Sarah Portnoy, Abuelita’s Kitchen

Secondly, it’s a young city — after the Transcontinental Railroad (1876-1900), it had only 100,000 residents. The city only exploded in population in the first few decades of the 20th century. So, unlike people in more established cities such as New York, Paris and London, among Angelenos there is a lack of culinary hierarchy. Angelenos are more open to new trends — and trends can come from the bottom up. How often have you seen street tacos on the menu at a high-end restaurant for $25? There are about 12,000 sidewalk vendors in L.A., and food trucks are part of the culture.
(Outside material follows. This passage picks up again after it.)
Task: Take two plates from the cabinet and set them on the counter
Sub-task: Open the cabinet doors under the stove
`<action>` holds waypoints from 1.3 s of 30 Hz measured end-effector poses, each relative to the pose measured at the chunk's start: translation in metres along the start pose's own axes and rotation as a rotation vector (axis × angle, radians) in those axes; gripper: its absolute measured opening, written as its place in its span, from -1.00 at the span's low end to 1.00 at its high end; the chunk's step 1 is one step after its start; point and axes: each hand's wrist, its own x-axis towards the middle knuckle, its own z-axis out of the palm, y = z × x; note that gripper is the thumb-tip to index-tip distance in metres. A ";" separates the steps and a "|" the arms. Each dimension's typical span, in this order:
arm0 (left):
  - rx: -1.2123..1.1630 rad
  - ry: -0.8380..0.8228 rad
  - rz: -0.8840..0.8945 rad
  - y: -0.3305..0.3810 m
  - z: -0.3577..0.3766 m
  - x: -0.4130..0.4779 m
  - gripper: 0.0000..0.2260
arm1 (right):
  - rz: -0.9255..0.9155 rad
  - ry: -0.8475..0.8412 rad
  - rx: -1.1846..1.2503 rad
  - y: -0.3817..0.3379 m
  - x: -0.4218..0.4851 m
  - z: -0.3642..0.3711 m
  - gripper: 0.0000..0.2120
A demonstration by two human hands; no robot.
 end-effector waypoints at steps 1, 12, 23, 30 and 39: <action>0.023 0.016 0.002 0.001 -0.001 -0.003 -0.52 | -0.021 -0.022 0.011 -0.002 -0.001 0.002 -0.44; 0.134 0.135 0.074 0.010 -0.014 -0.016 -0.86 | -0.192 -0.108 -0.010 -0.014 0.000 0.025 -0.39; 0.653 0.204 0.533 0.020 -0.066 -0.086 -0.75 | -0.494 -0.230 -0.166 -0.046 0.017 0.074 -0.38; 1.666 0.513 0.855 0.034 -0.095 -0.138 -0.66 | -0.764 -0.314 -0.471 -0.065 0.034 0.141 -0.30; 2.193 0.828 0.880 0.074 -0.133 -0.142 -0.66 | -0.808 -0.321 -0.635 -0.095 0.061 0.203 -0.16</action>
Diabetes is prevalent in the Latino community. How do you square that with a celebration of foods that are not always healthful? Can that be part of the conversation?

While Mexican American cuisine such as Tex-Mex and Cal-Mex can be considered unhealthful — often loaded with sour cream and cheddar cheese — Indigenous Mexican cuisine is based on ingredients grown together in the milpa farming system: beans, squash and corn. Corn is the main ingredient in all Mexican cuisine.

It is only with the Spanish conquest and the imposition of European culture that Mesoamerican cuisine adopted the use of animal products such as pork and beef and dairy. Traditional Mexican cuisine is incredibly healthful. Little dairy is used in most dishes, a vegetable soup is usually served at the beginning of every meal, and comida (lunch) is the main meal and includes soup, a main dish that almost always has vegetables, and tortillas.

In fact, diabetes and obesity only became an epidemic in Mexico in the past 25 years, largely as a result of globalization, as fast food and sodas became widely accessible and soda became cheaper to drink than water.